**Problem requirements**: Return the full listing, character for character.

Raw data START

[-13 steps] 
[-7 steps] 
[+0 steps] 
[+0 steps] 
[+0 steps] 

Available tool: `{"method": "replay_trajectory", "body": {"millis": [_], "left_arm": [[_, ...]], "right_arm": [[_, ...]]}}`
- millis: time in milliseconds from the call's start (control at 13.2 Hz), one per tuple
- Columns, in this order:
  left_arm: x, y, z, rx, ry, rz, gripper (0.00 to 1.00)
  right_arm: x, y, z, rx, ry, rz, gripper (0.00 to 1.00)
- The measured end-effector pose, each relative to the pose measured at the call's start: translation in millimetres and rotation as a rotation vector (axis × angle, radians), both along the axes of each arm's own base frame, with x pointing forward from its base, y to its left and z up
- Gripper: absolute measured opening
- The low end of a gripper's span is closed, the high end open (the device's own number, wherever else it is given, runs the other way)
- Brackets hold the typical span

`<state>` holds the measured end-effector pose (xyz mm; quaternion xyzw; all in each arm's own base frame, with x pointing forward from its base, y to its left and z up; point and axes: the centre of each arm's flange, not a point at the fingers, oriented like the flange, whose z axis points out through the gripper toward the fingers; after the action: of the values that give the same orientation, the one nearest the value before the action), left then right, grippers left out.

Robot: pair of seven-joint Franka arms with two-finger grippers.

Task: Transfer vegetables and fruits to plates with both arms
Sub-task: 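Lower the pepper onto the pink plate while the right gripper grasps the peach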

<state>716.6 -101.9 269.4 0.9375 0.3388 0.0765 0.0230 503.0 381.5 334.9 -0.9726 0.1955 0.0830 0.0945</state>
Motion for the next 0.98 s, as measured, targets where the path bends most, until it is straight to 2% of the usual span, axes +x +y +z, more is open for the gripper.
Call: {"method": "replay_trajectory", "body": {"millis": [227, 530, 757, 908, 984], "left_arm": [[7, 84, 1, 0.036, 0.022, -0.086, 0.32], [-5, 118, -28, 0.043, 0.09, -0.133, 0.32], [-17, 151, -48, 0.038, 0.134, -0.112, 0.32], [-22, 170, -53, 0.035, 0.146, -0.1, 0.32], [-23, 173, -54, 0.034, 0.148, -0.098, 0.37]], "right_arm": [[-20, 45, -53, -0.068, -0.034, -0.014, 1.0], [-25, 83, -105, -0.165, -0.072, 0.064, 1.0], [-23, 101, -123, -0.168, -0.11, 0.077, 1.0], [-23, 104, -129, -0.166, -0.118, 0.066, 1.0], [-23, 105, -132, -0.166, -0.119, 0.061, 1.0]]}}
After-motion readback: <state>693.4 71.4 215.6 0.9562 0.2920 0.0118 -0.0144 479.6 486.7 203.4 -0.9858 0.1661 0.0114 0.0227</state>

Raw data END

**Output of the exercise**:
[-13 steps] 
[-7 steps] 
[+0 steps] 
[+0 steps] 
[+0 steps] 

Available tool: `{"method": "replay_trajectory", "body": {"millis": [_], "left_arm": [[_, ...]], "right_arm": [[_, ...]]}}`
- millis: time in milliseconds from the call's start (control at 13.2 Hz), one per tuple
- Columns, in this order:
  left_arm: x, y, z, rx, ry, rz, gripper (0.00 to 1.00)
  right_arm: x, y, z, rx, ry, rz, gripper (0.00 to 1.00)
- The measured end-effector pose, each relative to the pose measured at the call's start: translation in millimetres and rotation as a rotation vector (axis × angle, radians), both along the axes of each arm's own base frame, with x pointing forward from its base, y to its left and z up
- Gripper: absolute measured opening
- The low end of a gripper's span is closed, the high end open (the device's own number, wherever else it is given, runs the other way)
- Brackets hold the typical span

`<state>` holds the measured end-effector pose (xyz mm; quaternion xyzw; all in each arm's own base frame, with x pointing forward from its base, y to its left and z up; point and axes: the centre of each arm's flange, not a point at the fingers, oriented like the flange, whose z axis points out through the gripper toward the fingers; after the action: of the values that give the same orientation, the one nearest the value before the action), left then right, grippers left out.

Robot: pair of seven-joint Franka arms with two-finger grippers.

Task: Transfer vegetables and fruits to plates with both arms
Sub-task: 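Lower the pepper onto the pink plate while the right gripper grasps the peach
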
<state>716.6 -101.9 269.4 0.9375 0.3388 0.0765 0.0230 503.0 381.5 334.9 -0.9726 0.1955 0.0830 0.0945</state>
Motion for the next 0.98 s, as measured, targets where the path bends most, until it is straight to 2% of the usual span, axes +x +y +z, more is open for the gripper.
Call: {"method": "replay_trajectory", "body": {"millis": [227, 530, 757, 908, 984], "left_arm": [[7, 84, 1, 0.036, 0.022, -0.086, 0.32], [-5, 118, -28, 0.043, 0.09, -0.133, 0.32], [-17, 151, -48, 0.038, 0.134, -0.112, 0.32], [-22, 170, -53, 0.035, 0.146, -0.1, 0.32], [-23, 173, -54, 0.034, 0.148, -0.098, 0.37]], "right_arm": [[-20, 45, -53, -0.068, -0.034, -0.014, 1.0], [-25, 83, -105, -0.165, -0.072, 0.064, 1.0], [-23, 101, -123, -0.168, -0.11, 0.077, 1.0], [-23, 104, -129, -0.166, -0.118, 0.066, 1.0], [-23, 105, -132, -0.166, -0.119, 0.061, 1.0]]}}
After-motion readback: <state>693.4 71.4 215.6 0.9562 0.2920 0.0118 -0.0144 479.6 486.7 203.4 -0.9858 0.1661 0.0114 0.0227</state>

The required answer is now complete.